*** Block opens ***
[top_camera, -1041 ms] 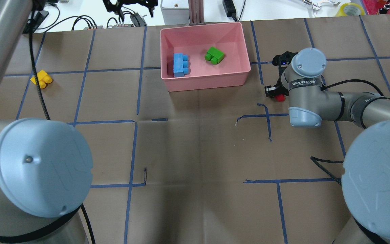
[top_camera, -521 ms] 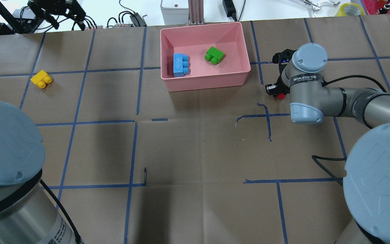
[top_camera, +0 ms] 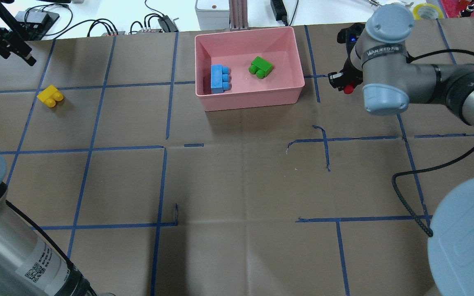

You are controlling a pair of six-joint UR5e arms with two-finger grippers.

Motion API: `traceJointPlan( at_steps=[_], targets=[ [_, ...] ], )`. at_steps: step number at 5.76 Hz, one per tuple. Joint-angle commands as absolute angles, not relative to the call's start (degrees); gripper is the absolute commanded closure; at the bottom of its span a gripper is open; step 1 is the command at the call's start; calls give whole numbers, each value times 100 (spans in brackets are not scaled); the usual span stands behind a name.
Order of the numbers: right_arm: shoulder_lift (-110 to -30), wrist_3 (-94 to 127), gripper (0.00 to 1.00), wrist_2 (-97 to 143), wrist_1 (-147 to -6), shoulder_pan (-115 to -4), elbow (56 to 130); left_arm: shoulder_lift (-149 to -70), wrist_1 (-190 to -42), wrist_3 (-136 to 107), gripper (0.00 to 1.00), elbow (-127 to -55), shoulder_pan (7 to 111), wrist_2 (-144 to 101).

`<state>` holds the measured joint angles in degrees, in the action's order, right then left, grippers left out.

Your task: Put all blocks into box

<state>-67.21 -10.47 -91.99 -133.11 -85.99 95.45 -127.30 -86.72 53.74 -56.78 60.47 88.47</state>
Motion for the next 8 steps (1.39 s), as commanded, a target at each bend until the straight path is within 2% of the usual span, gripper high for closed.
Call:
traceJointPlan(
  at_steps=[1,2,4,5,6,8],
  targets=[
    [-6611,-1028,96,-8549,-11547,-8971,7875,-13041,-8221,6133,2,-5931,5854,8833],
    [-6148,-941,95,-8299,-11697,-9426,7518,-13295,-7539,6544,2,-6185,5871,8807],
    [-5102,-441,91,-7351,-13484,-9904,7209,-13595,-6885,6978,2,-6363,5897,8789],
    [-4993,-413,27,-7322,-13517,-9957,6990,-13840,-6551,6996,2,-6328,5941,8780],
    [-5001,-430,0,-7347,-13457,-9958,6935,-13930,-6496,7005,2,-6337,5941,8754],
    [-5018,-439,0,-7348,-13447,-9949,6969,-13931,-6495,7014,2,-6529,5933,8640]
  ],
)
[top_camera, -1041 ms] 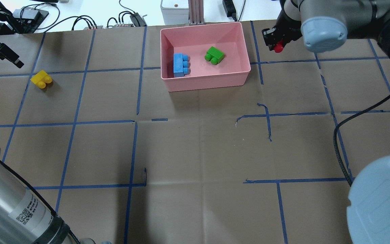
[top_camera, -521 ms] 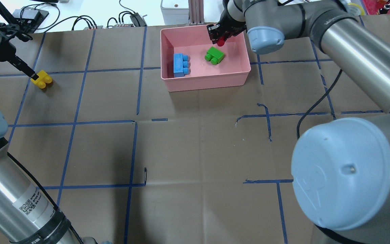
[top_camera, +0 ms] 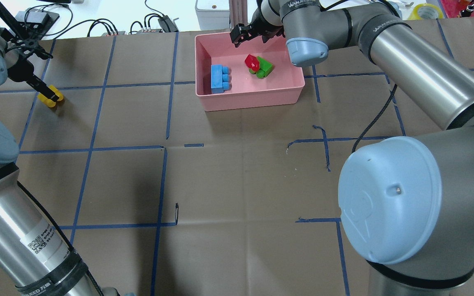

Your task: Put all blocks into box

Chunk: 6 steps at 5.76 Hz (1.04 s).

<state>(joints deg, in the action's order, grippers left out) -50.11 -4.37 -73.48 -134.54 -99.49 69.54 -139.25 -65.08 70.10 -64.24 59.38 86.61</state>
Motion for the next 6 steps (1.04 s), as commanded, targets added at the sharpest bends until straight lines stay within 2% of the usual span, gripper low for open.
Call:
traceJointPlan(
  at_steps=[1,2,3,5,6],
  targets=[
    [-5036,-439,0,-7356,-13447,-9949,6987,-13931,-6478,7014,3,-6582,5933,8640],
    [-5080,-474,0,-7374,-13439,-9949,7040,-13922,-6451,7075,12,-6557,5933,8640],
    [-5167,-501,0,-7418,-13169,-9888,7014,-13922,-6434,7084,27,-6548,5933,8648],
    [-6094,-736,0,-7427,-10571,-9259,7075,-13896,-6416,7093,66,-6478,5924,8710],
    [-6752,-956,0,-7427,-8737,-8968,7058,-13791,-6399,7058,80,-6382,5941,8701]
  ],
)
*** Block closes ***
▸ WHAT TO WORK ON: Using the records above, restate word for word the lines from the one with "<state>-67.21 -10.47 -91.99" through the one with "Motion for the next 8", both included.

▸ WORKED SOLUTION:
<state>-67.21 -10.47 -91.99 -133.11 -85.99 95.45 -127.30 -86.72 53.74 -56.78 60.47 88.47</state>
Motion for the next 8 steps (1.39 s), as commanded, a target at each bend until the straight path is within 2% of the usual span, gripper high for closed.

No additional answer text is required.